Wandoo flowers could be soaked in water to make a sweet drink, and the juicy outer layers of the roots were frequently scraped off and eaten. This doesn’t surprise me, the flavour of the honey is akin to butterscotch, with a warmth and richness and depth that bring absolute magic to a cup of tea. When I taste it undiluted, I automatically close my eyes and pretend I have a piece of darkest amber melting slowly on my tongue. I buy wandoo honey when I can get it, which is infrequently, given the hammering this species received from logging once the Europeans got here. Efforts to regenerate by replanting have not met with much success and existing trees are showing signs of distress (look at their crowns if you find them in the wild and you’ll see what I mean).

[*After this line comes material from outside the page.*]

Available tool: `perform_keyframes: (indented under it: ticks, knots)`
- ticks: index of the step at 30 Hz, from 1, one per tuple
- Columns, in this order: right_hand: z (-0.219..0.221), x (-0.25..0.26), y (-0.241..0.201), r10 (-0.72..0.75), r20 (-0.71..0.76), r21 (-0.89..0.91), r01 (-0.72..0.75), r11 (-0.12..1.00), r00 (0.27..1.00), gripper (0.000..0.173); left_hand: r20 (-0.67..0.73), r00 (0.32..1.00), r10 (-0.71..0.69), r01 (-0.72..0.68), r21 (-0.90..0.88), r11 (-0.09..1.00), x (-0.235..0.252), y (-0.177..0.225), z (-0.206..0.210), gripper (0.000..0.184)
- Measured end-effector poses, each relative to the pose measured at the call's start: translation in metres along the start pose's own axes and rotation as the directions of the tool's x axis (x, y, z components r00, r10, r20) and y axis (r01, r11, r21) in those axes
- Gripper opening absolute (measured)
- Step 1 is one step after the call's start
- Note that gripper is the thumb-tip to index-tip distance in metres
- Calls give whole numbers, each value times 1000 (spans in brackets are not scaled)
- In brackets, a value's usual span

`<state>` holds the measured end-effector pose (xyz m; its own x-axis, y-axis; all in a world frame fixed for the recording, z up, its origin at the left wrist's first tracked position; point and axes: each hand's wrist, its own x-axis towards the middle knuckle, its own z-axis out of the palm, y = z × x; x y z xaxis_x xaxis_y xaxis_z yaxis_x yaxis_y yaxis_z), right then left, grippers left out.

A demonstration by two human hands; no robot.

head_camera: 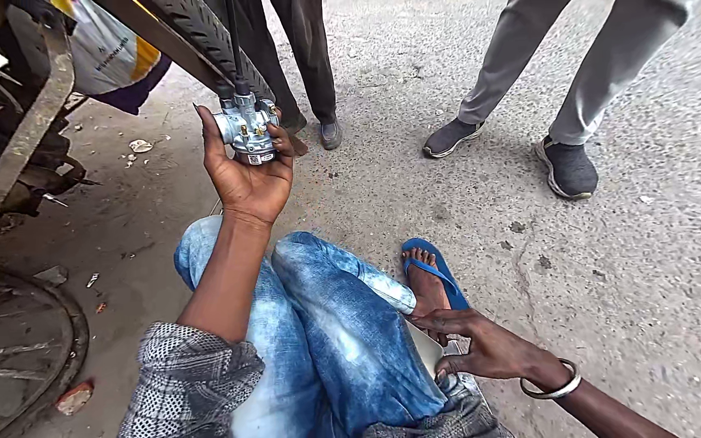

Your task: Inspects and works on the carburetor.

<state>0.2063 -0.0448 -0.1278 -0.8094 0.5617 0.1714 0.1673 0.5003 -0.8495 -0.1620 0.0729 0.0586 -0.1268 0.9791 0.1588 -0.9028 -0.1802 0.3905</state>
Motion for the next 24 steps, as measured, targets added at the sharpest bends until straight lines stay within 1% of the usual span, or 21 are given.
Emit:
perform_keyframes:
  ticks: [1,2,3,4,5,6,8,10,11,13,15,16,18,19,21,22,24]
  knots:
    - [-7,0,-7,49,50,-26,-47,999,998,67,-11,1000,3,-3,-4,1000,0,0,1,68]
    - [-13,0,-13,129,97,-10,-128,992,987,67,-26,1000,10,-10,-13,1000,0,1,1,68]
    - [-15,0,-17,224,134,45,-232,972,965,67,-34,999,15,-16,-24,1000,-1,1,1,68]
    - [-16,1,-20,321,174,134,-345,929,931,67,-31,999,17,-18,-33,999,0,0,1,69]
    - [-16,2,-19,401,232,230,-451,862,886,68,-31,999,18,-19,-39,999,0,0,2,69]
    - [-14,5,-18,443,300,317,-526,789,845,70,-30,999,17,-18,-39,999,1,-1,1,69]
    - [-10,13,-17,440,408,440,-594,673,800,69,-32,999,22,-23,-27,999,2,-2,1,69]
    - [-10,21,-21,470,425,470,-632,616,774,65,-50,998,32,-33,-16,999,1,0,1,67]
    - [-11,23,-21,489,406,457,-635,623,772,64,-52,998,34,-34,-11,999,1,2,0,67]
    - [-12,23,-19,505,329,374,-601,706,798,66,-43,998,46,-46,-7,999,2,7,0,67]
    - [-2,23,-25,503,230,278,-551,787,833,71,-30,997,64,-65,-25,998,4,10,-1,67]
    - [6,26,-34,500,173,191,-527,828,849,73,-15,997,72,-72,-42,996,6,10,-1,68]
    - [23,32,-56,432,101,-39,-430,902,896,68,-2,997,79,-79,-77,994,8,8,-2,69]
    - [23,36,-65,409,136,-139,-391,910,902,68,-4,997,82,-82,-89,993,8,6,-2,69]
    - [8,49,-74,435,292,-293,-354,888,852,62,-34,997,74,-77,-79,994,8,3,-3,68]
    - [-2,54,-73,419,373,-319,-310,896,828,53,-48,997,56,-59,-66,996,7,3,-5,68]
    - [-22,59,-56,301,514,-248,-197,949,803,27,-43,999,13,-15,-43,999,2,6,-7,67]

“By the end of the twentieth century, most of the wandoo woodlands had been cleared for farming or placed in forest reserves, where the timber was harvested with varying degres of intensity… the remnant wandoo woodlands were generally those areas unsuited to agriculture such as those with gullies, rock outcrops or the presence of York Rd poison or other poisonous plants in the understorey.
What remains is therefore quite unrepresentative of the original vast expanse of wandoo woodlands.”

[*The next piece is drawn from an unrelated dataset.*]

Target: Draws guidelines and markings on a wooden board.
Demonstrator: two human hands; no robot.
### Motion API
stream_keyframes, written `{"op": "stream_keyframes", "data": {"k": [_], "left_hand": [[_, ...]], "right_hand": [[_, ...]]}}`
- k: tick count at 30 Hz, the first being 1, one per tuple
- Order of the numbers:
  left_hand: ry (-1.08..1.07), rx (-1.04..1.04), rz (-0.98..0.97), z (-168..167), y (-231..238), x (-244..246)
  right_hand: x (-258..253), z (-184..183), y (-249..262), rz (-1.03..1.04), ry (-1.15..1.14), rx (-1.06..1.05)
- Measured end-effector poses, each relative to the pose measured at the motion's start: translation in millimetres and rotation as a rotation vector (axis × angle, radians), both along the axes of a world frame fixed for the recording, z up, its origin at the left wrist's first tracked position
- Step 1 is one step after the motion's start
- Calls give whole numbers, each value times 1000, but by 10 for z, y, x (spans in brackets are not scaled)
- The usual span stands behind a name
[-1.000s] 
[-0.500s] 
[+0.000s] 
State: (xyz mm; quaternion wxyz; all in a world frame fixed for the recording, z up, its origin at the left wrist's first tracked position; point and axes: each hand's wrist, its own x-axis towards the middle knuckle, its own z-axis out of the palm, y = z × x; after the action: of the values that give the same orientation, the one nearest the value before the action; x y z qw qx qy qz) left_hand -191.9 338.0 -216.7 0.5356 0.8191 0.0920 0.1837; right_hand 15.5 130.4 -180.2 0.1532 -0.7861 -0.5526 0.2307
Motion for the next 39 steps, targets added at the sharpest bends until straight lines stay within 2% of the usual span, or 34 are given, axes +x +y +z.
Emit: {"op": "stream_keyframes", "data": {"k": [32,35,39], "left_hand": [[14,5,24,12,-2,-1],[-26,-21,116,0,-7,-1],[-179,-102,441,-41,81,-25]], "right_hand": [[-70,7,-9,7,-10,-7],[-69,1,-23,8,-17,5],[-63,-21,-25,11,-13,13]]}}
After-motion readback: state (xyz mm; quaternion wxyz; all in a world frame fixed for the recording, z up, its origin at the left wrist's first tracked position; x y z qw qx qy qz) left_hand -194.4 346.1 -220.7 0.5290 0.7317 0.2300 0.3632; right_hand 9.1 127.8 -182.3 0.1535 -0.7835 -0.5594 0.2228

Andrea Gaynor, Wandoo in health and decline: a history
Curiously it is the only species of eucalypt whose traditional, common and “botanical” names are one and the same. I was thinking that the same might apply to ginkgo, but then recalled that I had first been introduced to it as ‘Maidenhair Tree’, given the leaves have a similar shape to maidenhair fern…neither of which look at all like maiden’s hair unless you consider that the shape of the leaf bears some similarity to the shape of Tasmania. If you grew up in Australia you’ll have heard countless stupid jokes about the shape of that island state. I suspect the ‘maidenhair’ refers more to the approximate shape that pubic hair forms than (as some references would have it) the “fluffy roots” of Adiantum aethiopicum (the fern).

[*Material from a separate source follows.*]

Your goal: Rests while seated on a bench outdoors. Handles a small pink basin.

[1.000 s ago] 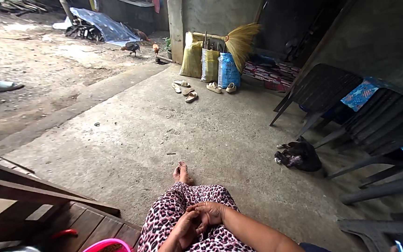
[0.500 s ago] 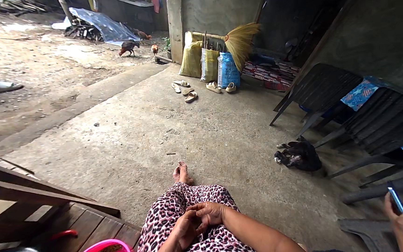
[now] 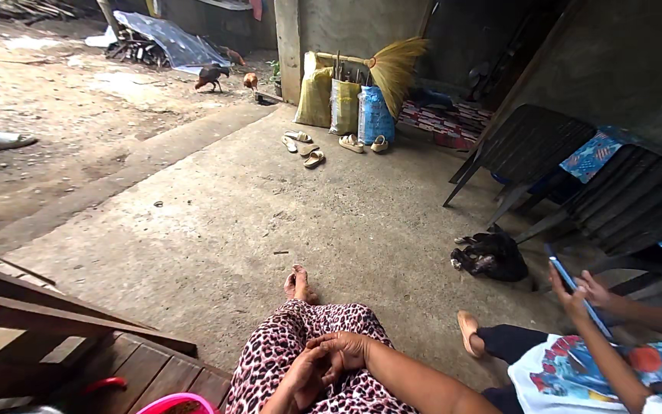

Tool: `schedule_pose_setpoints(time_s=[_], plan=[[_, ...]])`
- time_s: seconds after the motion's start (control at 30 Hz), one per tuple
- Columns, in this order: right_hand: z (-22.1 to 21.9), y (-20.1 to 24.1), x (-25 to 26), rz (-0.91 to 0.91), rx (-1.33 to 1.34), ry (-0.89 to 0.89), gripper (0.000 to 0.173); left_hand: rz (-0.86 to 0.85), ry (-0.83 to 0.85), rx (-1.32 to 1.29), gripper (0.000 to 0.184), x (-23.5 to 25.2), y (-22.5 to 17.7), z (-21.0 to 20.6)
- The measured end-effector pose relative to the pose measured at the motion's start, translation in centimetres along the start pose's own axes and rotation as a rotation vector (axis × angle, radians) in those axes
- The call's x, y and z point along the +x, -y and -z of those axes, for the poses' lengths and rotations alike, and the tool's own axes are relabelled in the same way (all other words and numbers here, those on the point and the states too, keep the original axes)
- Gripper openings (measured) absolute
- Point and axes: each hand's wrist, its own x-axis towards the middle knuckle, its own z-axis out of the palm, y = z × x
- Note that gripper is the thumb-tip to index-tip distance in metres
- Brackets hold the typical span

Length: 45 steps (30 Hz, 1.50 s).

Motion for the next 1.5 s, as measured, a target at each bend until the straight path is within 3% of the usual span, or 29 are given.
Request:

The leaves of the tree and the leaves of the fern have a similar shape, but neither of them are fluffy or hairy. They have a resilient quality to them, something which makes them keep their colour nicely when pressed between the pages of a notebook, but is less satisfying when trying to coax prints into cloth. The first time I included them in a bundle, I found that they soaked up the colour of the Eucalyptus cinerea leaves that were also present. On my second attempt, deliberately placing them as a resist, I unrolled lovely red-ochre coloured cloth and found beautiful ginkgo-shaped ghostshadows. I pinned the sunset red leaves from that bundle to my studio wall in a kind of tideline. There will be a print photo of them lurking somewhere, but I have no digital image as that was around 1999.